=== PROBLEM STATEMENT ===
Take the material below and reproduce, word for word, only the lines from the line with "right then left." through the line with "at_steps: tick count".

=== THE DATA ===

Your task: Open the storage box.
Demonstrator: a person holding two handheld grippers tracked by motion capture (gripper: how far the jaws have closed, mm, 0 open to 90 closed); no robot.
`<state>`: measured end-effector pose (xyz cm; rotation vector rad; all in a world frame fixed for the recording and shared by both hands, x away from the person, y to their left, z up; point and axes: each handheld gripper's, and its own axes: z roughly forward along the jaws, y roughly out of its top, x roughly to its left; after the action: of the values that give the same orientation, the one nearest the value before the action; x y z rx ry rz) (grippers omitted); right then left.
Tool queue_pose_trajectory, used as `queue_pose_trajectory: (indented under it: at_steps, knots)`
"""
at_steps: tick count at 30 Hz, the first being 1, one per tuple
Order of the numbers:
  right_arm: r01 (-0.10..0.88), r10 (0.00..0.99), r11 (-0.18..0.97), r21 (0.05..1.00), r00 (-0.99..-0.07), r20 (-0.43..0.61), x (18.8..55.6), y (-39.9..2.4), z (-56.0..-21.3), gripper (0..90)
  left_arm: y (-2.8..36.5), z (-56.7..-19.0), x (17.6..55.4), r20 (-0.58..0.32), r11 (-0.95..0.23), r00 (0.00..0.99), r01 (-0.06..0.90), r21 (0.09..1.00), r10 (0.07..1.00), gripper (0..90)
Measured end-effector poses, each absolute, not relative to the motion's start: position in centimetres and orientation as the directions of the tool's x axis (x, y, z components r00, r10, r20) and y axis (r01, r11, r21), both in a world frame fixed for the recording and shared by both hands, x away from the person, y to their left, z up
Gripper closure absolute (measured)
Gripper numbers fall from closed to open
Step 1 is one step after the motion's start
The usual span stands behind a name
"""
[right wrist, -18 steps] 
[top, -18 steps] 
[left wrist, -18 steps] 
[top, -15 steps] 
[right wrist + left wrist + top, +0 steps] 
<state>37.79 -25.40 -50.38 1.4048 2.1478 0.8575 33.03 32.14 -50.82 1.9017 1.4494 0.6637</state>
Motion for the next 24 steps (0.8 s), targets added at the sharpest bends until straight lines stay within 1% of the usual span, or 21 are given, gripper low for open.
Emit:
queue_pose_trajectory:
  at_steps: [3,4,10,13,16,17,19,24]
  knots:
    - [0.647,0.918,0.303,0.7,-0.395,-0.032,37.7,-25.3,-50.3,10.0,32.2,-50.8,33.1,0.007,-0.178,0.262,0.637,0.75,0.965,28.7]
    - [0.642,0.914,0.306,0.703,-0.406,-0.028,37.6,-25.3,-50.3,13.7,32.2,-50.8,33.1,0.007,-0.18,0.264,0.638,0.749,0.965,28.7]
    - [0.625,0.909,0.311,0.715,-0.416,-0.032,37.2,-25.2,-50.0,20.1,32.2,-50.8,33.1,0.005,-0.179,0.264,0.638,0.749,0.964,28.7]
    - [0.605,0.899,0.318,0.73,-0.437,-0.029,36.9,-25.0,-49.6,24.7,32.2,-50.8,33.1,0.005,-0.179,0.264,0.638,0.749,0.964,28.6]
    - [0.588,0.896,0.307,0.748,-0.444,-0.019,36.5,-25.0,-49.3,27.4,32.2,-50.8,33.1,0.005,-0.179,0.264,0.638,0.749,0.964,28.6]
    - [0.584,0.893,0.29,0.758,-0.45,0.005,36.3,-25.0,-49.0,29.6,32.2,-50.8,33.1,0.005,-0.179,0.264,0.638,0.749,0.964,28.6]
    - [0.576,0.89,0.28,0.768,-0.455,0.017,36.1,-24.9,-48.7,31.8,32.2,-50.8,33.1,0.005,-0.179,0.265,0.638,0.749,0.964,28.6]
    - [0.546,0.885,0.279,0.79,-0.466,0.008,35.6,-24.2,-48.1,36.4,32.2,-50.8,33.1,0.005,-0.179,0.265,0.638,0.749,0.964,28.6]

=== SOLUTION ===
`<state>`: measured end-effector pose (xyz cm; rotation vector rad; all in a world frame fixed for the recording and shared by both hands, x away from the person, y to their left, z up; point and axes: each handheld gripper's, and its own axes: z roughly forward along the jaws, y roughly out of its top, x roughly to its left; after the action: of the values that give the same orientation, the one nearest the value before the action; x y z rx ry rz) (grippers omitted); right then left.
Tool queue_pose_trajectory, used as `queue_pose_trajectory: (indented under it: at_steps, knots)`
"""
at_steps: tick count at 30 Hz, the first being 1, one per tuple

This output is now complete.